Structural basis of phospholipase A₂ inhibition for the synthesis of Prostaglandins by the plant alkaloid aristolochic acid from a 1.7 Å crystal structure

Abstract

This is the first structural observation of a plant product showing high affinity for phospholipase A₂ and regulating the synthesis of arachidonic acid, an intermediate in the production of prostaglandins. The crystal structure of a complex formed between Vipera russelli phospholipase A₂ and a plant alkaloid aristolochic acid has been determined and refined to 1.7 Å resolution. The structure contains two crystallographically independent molecules of phospholipase A₂ in the form of an asymmetric dimer with one molecule of aristolochic acid bound to one of them specifically. The most significant differences introduced by asymmetric molecular association in the structures of two molecules pertain to the conformations of their calcium binding loops, B-wings, and the C-terminal regions. These differences are associated with a unique conformational behavior of Trp³¹. Trp³¹ is located at the entrance of the characteristic hydrophobic channel which works as a passage to the active site residues in the enzyme.
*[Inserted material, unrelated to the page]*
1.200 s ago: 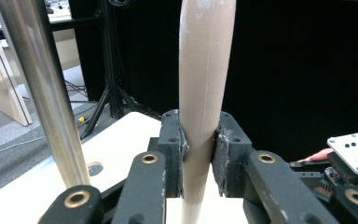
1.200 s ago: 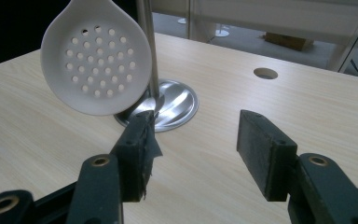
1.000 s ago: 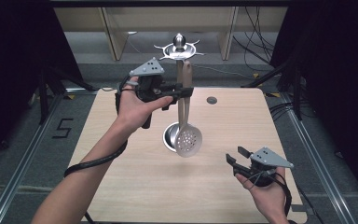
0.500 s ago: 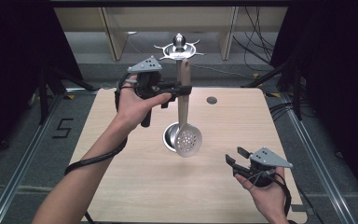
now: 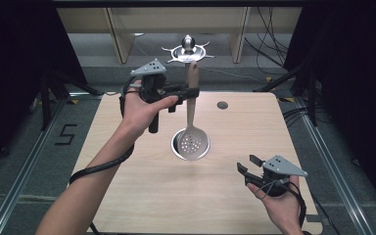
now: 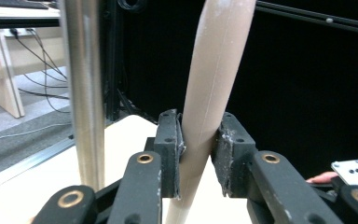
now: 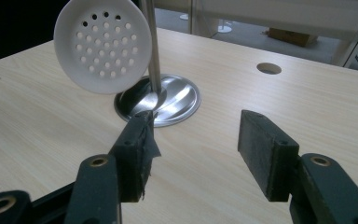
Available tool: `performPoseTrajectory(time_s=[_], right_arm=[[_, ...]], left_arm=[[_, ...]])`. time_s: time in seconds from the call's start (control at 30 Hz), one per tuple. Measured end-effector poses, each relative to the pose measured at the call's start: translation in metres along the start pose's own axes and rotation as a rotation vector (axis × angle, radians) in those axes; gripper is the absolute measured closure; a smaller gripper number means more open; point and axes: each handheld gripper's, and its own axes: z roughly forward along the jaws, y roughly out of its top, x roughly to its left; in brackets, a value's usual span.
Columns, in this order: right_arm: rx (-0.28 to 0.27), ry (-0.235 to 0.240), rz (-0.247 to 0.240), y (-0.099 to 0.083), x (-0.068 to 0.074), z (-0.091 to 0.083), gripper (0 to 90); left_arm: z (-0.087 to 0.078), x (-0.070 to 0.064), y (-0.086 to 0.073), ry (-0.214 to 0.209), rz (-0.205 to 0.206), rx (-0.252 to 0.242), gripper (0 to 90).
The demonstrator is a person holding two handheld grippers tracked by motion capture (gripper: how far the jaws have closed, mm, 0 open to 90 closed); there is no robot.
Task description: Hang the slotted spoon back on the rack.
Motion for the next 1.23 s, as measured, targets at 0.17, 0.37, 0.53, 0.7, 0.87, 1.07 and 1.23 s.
performPoseTrajectory(time_s=[0.17,0.37,0.53,0.7,0.87,1.07,1.23], right_arm=[[0.002,0.001,0.0,0.0,0.001,0.0,46.3],[0.004,0.001,0.006,-0.001,0.001,0.0,46.0],[0.017,-0.01,-0.002,0.0,0.0,-0.002,45.9],[0.013,-0.005,-0.016,0.0,-0.002,-0.002,45.4],[0.034,-0.01,0.012,-0.002,-0.002,-0.002,44.7],[0.049,0.002,0.009,-0.006,-0.003,0.003,42.5],[0.071,0.029,-0.026,-0.01,-0.006,0.007,39.8]], left_arm=[[0.0,0.0,-0.002,0.044,-0.015,-0.012,69.5],[-0.006,-0.002,-0.008,0.1,-0.011,-0.038,63.3],[-0.024,-0.004,-0.022,0.171,0.047,-0.066,50.4],[-0.049,-0.008,-0.058,0.224,0.134,-0.028,42.2],[-0.079,-0.001,-0.126,0.303,0.2,0.081,39.2],[-0.11,0.013,-0.217,0.375,0.215,0.2,36.0],[-0.132,0.014,-0.232,0.381,0.078,0.19,34.7]])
In the case of molecule A, Trp³¹ is found at the interface of two molecules and it forms a number of hydrophobic interactions with the residues of molecule B. Consequently, it is pulled outwardly, leaving the mouth of the hydrophobic channel wide open. On the other hand, Trp³¹ in molecule B is exposed to the surface and moves inwardly due to the polar environment on the molecular surface, thus narrowing the opening of the hydrophobic channel. As a result, the aristolochic acid is bound to molecule A only while the binding site of molecule B is empty. It is noteworthy that the most critical interactions in the binding of aristolochic acid are provided by its OH group which forms two hydrogen bonds, one each with His⁴⁸ and Asp⁴⁹.